Known Data Problems (Priority Order)

  1. Bank transactions not in dashboard — biggest gap. 134 transactions in DB, zero on screen.
  2. Receipt dates broken — inconsistent text formats cause silent date parse failures; receipts with no parseable date are invisible in time-filtered views.
  3. Gas spend under-reported — COSTCO gas is a line item on a multi-category receipt; the category filter works but the date filter drops it if the date string fails to parse.
  4. No category coverage on bank transactions — raw descriptions like "AMZN Mktp US*1A2B3C4D" need merchant normalization + category tagging.
  5. Missing June 2026 statements — BoA statement ends May 26. June transactions not loaded.
  6. No CC statements — credit card spend is invisible entirely.
  7. Receipt merchant names inconsistent — COSTCO, Costco, costco all treated as different merchants.

Improvement Roadmap

Phase 1 — Fix the data (current focus)

Goal: accurate numbers in every existing view.

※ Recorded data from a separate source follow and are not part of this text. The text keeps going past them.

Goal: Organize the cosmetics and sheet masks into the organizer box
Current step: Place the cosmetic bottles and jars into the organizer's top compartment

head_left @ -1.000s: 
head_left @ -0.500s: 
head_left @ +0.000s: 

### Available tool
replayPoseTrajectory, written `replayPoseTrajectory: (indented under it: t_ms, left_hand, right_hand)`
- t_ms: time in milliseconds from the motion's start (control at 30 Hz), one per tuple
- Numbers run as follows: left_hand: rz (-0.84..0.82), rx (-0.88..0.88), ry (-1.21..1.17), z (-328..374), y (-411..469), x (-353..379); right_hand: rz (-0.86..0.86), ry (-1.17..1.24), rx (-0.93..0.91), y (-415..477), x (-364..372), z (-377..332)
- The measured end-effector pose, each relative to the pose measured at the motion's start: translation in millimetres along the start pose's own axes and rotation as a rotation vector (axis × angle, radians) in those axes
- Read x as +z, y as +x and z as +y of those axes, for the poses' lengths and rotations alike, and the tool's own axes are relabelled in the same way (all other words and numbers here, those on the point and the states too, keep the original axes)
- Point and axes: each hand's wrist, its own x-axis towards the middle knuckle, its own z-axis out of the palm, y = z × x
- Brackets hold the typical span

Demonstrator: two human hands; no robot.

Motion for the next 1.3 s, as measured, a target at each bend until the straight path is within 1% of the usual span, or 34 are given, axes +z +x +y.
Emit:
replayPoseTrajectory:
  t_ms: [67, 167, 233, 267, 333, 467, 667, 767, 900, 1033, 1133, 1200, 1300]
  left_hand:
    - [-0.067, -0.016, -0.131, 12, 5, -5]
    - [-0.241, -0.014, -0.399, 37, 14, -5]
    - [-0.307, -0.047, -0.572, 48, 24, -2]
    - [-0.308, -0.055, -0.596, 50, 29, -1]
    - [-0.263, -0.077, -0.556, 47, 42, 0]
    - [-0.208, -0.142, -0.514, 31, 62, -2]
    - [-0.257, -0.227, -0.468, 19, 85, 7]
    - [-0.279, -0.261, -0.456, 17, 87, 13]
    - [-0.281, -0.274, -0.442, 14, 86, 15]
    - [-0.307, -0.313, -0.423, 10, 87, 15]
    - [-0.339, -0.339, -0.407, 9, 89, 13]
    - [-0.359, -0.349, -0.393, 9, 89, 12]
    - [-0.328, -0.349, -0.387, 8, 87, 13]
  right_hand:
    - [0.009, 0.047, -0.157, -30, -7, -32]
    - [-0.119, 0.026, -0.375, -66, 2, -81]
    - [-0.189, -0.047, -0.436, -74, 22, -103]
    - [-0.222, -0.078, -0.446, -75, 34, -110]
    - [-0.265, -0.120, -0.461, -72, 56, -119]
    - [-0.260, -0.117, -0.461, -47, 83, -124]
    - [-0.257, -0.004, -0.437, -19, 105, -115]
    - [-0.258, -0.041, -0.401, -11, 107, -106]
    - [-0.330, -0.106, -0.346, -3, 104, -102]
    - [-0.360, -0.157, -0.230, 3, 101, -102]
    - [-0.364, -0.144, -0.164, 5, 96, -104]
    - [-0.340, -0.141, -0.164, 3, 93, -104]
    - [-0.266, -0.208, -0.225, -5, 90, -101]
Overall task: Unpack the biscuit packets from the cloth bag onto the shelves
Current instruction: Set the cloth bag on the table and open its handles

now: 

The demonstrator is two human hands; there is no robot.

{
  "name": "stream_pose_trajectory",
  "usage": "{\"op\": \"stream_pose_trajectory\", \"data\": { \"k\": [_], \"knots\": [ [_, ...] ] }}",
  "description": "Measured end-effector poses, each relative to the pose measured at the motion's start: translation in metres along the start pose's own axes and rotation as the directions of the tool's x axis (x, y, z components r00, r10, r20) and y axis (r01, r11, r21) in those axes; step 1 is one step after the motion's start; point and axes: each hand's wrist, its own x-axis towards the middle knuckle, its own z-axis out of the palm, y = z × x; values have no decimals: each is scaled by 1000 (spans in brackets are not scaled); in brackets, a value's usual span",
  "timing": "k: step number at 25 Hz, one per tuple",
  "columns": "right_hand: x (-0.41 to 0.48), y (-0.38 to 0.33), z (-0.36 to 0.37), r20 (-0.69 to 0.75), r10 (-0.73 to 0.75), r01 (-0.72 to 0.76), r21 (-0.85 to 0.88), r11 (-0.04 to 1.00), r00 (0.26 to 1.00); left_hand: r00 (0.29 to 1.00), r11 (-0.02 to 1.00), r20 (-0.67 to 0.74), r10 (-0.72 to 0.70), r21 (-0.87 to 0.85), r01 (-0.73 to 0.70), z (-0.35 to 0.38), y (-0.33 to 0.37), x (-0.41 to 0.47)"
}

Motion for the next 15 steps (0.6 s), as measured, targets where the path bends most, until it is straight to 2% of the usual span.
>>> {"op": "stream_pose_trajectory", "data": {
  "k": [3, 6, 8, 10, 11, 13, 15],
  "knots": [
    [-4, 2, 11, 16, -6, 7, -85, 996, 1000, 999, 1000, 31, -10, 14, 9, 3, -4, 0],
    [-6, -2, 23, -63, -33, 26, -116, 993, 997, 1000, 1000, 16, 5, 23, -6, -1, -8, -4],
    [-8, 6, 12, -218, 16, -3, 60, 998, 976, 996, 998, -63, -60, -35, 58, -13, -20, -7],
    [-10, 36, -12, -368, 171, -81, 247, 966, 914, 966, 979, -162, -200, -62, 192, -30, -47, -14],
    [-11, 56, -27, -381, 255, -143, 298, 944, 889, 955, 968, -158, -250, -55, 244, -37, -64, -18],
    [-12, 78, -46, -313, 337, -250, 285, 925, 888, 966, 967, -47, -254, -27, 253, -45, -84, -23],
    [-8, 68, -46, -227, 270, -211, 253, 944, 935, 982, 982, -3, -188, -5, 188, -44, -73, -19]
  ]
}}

  • Add date_ts timestamptz column to receipts — backfill from date text column, set NOT NULL on new inserts
  • Add merchant_normalized column to receipts — lowercase + trim + known-alias map
  • Normalize existing receipt merchant names via one-time migration
  • Integrate bank_transactions into dashboard — new "Bank" source tab in /api/overview and /api/purchases
  • Add category and merchant_normalized to bank_transactions — Ollama classification on description
  • Load June 2026 BoA statement
  • Validate gas spend: query all COSTCO gas line items, confirm total matches physical receipts

Phase 2 — Complete bank coverage

Goal: every bank/CC account represented.

  • Add Capital One credit card statement parsing
  • Load all available historical statements (backfill)
  • Add payment_type to receipts table (cash/card/unknown) — UI flag in receipts scanner
  • Statement auto-import via Gmail attachment (ingest_statements_from_gmail.py — exists but untested)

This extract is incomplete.